The problem involves finding the volume of a solid formed by rotating a region $Q$ around the $y$-axis.

Step-by-step solution:

The region $Q$ is bounded by:

• The function $f(x) = x$,
• The line $x = 1$,
• The lines $y = 1$ and $y = 3$.

1. Express $x$ in terms of $y$:

Since $f(x) = x$, we can solve for $x$ in terms of $y$. From $y = x$, we have: $x = y$

Thus, the region is bounded between $y = 1$ and $y = 3$, and the upper limit on $x$ is $x = 1$.

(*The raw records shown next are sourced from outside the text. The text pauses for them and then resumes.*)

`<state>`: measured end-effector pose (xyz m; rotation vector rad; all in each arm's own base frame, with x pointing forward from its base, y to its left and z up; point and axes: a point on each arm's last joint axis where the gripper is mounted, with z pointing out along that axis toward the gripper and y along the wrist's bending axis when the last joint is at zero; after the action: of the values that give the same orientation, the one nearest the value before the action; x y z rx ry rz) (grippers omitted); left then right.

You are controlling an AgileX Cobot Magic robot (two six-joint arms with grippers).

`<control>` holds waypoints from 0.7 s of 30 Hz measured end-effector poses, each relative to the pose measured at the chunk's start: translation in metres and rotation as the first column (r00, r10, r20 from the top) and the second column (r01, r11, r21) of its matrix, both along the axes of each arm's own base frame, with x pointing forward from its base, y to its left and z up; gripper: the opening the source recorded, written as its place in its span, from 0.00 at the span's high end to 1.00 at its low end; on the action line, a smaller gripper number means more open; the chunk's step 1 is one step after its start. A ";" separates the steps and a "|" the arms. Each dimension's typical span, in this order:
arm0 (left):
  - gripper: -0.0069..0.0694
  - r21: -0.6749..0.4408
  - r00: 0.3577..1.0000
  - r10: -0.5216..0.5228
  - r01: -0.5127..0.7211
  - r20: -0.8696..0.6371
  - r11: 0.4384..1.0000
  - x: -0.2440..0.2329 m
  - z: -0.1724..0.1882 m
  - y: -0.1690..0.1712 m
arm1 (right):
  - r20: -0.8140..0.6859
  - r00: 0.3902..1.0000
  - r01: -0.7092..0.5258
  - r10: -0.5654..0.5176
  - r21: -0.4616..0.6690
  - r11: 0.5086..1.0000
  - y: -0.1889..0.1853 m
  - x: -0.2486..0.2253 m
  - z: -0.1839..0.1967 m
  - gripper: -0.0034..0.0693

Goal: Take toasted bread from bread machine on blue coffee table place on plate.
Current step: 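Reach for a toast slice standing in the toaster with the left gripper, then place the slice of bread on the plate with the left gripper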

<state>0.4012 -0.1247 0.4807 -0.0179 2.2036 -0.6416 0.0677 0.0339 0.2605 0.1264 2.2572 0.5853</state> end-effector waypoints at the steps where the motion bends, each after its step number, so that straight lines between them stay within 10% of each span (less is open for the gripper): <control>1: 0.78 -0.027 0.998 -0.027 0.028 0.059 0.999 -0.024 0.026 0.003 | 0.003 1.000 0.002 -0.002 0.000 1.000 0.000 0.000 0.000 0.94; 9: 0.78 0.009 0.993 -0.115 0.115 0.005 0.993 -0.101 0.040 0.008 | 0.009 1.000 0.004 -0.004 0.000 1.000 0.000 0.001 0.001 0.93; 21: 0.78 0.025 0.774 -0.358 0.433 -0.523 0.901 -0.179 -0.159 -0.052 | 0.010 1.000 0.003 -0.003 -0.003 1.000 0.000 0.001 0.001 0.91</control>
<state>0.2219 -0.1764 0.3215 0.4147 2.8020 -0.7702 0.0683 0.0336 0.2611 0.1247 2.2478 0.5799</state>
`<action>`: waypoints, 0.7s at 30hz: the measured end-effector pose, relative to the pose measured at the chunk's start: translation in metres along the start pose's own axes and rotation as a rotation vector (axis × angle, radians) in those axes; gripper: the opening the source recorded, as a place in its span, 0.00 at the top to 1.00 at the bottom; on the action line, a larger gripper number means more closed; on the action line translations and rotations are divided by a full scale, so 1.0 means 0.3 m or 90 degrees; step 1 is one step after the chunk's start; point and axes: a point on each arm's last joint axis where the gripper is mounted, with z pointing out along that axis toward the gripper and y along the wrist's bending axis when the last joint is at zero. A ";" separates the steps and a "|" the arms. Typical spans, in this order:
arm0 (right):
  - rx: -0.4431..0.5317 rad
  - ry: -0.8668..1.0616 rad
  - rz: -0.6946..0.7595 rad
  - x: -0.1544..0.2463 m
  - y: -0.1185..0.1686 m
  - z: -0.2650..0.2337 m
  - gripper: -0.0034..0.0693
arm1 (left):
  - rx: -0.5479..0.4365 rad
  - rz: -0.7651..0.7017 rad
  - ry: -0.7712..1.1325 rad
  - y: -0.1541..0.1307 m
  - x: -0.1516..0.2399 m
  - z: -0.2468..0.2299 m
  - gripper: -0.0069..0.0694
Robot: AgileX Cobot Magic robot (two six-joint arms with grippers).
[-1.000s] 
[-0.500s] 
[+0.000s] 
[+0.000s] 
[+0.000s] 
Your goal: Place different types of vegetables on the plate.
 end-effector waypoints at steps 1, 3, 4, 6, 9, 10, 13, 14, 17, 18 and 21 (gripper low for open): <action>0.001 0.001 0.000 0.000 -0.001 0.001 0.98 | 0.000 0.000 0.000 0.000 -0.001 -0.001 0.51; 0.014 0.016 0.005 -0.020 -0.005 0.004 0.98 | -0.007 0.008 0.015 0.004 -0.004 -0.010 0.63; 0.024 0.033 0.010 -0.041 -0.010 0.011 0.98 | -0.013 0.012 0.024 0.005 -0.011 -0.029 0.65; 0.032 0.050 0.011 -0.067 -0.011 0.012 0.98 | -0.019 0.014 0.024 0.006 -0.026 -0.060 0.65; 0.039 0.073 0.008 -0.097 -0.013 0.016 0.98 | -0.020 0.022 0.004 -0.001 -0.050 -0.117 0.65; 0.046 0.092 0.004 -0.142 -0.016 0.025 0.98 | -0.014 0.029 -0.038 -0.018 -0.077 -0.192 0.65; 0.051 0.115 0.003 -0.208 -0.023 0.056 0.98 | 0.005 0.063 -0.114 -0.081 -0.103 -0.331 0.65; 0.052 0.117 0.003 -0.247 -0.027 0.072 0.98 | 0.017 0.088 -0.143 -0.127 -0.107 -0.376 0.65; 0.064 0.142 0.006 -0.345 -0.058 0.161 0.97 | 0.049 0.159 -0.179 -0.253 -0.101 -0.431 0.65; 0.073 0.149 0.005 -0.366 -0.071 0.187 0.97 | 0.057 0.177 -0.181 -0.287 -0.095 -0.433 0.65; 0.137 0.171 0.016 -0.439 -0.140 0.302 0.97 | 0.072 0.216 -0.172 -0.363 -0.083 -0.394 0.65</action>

2. Set up the volume integral using the method of cylindrical shells:

The formula for the volume of a solid of revolution using cylindrical shells is: $V = 2\pi \int_{y_{\text{min}}}^{y_{\text{max}}} \text{radius} \times \text{height} \, dy$

Here, the radius is $y$ (since we're rotating around the $y$-axis), and the height is $1 - x = 1 - y$. The limits of integration are from $y = 1$ to $y = 3$.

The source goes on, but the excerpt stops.